Elle a tout juste 16 ans mais Theresa s'invente toute une aura de mystère quant à sa vie privée et les rumeurs vont bon train. La machine est donc lancée, les médias s'intéressent au mystère Terry qui refera parler d'elle en posant à nouveau nue pour d'autres revues dont le fameux Playboy. Tout naturellement le cinéma lui fait de l'oeil. C'est en 1974, âgée tout juste de 17 ans, qu'elle fait ses grands débuts grâce à Alberto Lattuada qui lui offre le rôle principal de Le faro da padre / La bambina. Si au départ le rôle était attribué à une autre actrice, c'est Theresa qui le décroche à sa surprise en rentrant d'un voyage aventureux au Maroc. La bambina est un film dur et son personnage exceptionnel projette Theresa sur les devants de la scène. Oeuvre à controverse, La bambina raconte l'histoire de Clothilde, adolescente attardée dont le cerveau s'est arrêté au stade de l'enfance mais pas le corps, provoquant moultes troubles autour d'elle. Version déformée de la Lolita, Theresa brille littéralement par son talent d'actrice dans ce personnage difficile. Son talent y est d'autant plus remarquable que c'est là son tout premier film.
Elle devient la nouvelle lolita du cinéma italien ce qu'elle a du mal à comprendre alors. Theresa se trouve laide, elle souffre déjà de ce complexe qui ne la quittera jamais. Ajoutons à cela des séquences scabreuses dont elle a honte et qu'elle n'aurait pas tourné si elle avait pu dire non et on comprendra aisément la vision qu'elle eut d'elle alors.

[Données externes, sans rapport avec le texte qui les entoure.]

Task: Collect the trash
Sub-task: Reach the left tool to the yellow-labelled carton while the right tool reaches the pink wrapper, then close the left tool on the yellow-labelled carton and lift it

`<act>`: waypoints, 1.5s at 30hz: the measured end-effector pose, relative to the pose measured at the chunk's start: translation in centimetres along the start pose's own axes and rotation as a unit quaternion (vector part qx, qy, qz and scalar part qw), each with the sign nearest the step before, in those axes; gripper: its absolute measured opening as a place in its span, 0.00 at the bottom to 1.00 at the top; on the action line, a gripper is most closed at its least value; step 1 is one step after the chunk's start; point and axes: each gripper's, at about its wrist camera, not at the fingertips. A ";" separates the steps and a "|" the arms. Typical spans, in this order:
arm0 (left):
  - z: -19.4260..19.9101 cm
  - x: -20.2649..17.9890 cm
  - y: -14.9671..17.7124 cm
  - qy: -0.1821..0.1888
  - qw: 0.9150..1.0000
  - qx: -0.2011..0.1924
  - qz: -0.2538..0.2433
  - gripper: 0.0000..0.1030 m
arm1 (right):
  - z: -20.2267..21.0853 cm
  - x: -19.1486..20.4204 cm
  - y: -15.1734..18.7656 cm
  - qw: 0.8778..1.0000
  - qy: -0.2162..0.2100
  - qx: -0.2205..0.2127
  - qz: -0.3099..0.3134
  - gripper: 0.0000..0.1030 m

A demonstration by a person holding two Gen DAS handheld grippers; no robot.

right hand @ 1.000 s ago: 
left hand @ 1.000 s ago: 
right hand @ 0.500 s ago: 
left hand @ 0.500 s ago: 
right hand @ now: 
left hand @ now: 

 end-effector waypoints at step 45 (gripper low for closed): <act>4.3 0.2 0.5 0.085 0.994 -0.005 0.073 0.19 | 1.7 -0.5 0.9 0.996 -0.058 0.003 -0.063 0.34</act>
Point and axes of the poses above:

Véritable succès en Italie, le talent et la beauté vénéneuse de Theresa ne pouvait faire d'elle qu'une nouvelle star du ciné italien. Son charme ne pouvait quant à lui qu'attirer l'attention de Tinto Brass, grand spécialiste de la femme, qui lui offre son deuxième grand rôle dans le sulfureux Salon Kitty aux cotés de toute une pléiade de stars telles que Ingrid Thulin et Helmut Berger. Tinto Brass l'avait remarqué dans La bambina mais il avoue qu'au départ, malgré son talent et sa beauté, il ne l'avait pas choisie. C'est Theresa elle même qui a insisté, allant le trouver plusieurs fois de suite, en se pavanant et montrant ce qu'elle savait faire. Finalement, elle réussit à convaincre le grand réalisateur qui l'a pris pour jouer Margherita. Très inspiré du succès de Portier de nuit et Cabaret, Salon Kitty restera comme un des meilleurs exemples du film nazi italien, nouveau rôle fort pour Teresa qui y joue une jeune fille dévouée au nazisme qui va tomber amoureuse d'un soldat désillusionné qui veut déserter. Bordel, prostitution, espionnage sur fond de nazisme, Salon kitty est un film sur la décadence fasciste rempli de scènes de sexe graphique, fétichisme et perversion dans lesquelles Theresa ondule avec grâce.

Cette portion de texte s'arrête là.